* Task to carry out: Transcribe the stretch of entries below from the line with "- Measured joint" through the line with "left then right.", exactly and with both ends included; leave out all other lines.

(Stored items)
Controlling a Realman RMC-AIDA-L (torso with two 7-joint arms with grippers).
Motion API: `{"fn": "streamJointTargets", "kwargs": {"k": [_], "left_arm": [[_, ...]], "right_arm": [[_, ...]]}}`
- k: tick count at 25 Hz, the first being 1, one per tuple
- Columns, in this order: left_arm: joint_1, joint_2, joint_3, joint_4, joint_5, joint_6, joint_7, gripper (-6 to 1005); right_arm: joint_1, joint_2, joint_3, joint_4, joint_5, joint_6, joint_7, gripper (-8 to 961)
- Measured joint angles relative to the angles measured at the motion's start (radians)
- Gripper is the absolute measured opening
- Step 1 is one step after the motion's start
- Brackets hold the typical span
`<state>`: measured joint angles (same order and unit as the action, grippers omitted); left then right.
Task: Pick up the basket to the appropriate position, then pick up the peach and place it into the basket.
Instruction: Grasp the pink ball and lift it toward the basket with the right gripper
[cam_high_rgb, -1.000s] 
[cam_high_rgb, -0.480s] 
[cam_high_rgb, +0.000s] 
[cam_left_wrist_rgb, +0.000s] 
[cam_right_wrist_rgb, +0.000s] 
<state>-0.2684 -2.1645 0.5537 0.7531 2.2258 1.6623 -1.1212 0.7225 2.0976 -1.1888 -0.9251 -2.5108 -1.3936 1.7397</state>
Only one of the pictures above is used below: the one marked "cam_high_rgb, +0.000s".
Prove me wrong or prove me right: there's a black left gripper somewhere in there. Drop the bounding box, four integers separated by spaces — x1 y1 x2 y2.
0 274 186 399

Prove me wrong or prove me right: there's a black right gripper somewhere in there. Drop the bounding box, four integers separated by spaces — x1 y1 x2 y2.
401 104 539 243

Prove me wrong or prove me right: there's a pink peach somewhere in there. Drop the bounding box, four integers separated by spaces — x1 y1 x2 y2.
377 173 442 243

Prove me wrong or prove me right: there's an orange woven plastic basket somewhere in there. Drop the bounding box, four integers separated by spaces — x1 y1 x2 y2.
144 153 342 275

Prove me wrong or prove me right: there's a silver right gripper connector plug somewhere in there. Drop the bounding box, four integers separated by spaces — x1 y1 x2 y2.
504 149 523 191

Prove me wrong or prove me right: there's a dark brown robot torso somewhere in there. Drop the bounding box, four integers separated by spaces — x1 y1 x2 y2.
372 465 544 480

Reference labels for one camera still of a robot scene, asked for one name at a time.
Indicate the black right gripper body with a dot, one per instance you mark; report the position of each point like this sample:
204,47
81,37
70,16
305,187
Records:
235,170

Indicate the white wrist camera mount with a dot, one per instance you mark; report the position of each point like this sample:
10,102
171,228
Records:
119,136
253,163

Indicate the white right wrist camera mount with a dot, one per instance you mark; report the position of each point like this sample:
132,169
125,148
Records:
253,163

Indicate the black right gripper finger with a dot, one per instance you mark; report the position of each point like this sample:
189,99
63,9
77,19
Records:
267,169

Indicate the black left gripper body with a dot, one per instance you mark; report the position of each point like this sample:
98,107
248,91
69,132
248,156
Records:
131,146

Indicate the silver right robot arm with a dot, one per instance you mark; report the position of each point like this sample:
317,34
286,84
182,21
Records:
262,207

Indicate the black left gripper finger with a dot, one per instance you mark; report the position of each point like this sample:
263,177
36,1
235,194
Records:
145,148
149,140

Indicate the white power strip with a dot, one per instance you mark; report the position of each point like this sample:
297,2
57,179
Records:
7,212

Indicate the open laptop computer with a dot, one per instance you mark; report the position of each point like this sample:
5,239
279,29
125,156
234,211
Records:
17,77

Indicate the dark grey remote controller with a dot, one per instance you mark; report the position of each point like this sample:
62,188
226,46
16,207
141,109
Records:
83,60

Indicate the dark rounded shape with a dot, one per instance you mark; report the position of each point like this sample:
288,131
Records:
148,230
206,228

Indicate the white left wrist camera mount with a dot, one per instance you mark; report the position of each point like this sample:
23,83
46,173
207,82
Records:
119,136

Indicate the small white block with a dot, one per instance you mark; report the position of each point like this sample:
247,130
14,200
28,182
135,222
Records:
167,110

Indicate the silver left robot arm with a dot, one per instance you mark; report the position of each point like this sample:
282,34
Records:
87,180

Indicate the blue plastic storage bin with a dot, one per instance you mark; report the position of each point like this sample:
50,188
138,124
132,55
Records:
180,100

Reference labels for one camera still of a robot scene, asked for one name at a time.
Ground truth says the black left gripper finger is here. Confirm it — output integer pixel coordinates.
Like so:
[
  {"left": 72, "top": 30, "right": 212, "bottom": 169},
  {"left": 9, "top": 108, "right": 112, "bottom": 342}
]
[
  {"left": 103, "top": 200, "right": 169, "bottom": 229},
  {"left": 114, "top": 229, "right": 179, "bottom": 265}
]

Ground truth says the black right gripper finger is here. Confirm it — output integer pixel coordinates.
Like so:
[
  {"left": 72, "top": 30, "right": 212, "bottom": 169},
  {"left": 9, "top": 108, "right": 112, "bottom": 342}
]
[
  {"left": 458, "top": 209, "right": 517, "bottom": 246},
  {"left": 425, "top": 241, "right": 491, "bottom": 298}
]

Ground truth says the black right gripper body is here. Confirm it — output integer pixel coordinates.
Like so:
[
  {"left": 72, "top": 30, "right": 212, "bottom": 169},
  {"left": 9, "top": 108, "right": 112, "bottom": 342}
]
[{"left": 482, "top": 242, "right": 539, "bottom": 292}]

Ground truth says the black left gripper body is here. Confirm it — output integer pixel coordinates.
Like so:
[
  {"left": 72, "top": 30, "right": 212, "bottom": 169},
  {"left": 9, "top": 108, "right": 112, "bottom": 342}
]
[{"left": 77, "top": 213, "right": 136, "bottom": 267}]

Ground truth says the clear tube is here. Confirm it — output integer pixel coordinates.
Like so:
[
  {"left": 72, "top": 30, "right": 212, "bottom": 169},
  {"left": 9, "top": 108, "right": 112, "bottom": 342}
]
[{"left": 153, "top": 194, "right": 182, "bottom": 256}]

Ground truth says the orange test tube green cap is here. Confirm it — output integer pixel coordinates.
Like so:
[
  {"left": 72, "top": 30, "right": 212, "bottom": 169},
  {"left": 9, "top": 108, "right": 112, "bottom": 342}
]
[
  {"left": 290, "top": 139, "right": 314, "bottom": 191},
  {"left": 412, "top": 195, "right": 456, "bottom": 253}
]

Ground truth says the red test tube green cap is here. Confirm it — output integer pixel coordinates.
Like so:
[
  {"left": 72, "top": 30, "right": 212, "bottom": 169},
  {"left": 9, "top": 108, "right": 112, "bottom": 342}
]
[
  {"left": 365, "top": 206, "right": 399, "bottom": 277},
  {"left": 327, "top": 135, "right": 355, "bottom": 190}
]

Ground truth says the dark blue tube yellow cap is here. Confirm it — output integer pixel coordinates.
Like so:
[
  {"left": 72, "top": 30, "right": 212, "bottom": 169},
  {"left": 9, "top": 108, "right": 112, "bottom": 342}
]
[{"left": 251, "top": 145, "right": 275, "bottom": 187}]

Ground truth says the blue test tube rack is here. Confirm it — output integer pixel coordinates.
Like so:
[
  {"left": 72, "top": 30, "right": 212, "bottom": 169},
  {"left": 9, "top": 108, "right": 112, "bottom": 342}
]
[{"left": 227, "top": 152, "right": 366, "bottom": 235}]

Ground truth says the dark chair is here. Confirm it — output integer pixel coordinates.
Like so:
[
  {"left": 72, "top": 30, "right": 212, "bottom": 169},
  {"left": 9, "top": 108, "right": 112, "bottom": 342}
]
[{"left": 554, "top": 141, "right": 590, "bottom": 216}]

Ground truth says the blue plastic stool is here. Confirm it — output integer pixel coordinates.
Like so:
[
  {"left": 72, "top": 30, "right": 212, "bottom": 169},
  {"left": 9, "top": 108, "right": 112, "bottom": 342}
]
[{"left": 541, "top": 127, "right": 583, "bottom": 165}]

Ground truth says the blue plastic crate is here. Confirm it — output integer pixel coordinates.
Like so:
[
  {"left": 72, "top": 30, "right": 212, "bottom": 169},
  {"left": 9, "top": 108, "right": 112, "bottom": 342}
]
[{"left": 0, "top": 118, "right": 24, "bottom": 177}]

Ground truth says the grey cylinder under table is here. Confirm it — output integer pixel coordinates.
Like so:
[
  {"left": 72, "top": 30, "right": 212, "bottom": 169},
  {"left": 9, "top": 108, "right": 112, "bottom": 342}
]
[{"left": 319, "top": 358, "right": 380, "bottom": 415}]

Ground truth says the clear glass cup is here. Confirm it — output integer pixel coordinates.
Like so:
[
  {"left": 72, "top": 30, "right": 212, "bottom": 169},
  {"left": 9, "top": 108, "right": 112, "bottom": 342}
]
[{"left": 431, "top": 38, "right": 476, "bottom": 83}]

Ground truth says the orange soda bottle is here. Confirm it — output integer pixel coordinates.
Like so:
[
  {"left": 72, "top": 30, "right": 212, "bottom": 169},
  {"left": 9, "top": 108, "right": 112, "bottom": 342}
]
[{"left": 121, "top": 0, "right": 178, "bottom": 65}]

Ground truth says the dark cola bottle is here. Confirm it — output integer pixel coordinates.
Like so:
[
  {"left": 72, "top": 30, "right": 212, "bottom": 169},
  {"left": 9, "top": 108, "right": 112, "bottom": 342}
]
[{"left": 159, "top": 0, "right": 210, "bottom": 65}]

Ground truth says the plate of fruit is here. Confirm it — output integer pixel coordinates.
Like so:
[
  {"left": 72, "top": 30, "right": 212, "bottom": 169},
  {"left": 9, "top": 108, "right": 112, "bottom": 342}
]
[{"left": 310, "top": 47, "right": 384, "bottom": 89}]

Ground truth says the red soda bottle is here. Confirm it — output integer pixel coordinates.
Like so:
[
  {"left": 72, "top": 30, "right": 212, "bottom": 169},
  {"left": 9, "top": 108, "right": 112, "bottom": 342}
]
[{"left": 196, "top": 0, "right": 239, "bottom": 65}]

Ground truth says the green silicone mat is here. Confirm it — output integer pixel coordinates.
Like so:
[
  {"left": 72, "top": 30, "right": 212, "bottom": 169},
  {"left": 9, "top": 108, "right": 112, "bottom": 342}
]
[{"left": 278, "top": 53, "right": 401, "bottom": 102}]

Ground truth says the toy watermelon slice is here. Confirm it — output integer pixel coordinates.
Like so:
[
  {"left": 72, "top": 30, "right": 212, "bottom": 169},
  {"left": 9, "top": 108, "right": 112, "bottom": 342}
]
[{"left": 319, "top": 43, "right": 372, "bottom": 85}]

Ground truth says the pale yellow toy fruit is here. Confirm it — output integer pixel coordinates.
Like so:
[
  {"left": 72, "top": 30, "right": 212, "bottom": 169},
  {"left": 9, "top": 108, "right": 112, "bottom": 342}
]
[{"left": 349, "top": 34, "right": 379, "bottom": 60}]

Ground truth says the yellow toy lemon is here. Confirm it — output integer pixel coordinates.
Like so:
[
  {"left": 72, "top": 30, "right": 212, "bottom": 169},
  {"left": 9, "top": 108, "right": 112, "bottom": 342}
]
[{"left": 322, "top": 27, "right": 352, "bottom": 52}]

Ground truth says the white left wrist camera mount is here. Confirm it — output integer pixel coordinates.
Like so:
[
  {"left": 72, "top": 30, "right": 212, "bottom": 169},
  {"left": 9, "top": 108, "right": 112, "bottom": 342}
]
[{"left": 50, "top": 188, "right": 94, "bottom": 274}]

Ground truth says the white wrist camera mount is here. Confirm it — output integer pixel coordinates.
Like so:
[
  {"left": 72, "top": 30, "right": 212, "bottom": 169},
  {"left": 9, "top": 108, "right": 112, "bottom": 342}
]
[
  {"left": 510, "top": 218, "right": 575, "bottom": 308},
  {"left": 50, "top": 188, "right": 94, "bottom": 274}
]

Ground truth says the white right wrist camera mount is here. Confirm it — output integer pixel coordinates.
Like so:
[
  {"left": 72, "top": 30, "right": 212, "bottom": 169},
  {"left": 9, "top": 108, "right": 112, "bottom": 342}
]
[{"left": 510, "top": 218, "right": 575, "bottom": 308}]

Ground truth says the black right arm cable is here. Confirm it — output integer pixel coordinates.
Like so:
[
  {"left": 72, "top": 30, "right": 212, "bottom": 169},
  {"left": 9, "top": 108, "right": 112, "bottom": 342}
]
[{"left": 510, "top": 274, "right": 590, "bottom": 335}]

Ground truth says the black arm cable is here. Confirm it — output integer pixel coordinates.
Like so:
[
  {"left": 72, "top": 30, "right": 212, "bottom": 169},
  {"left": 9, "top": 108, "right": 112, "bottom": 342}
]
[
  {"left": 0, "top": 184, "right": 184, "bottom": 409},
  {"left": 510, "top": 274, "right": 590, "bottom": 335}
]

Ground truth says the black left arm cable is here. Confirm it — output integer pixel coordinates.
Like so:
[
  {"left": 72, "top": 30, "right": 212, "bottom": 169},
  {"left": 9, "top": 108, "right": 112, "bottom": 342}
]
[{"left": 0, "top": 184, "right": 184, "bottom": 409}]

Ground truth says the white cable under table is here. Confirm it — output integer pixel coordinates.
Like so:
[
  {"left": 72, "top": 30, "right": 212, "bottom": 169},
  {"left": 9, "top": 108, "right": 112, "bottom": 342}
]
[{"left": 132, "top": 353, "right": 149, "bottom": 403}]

* Response to this task:
- Measured joint angles relative to the angles measured at the motion's start (radians)
- Gripper is the absolute measured opening
- Step 1 is one step after the motion's start
- Brackets hold the typical span
`<state>`: measured joint angles (same order and unit as the action, grippers omitted); left then right.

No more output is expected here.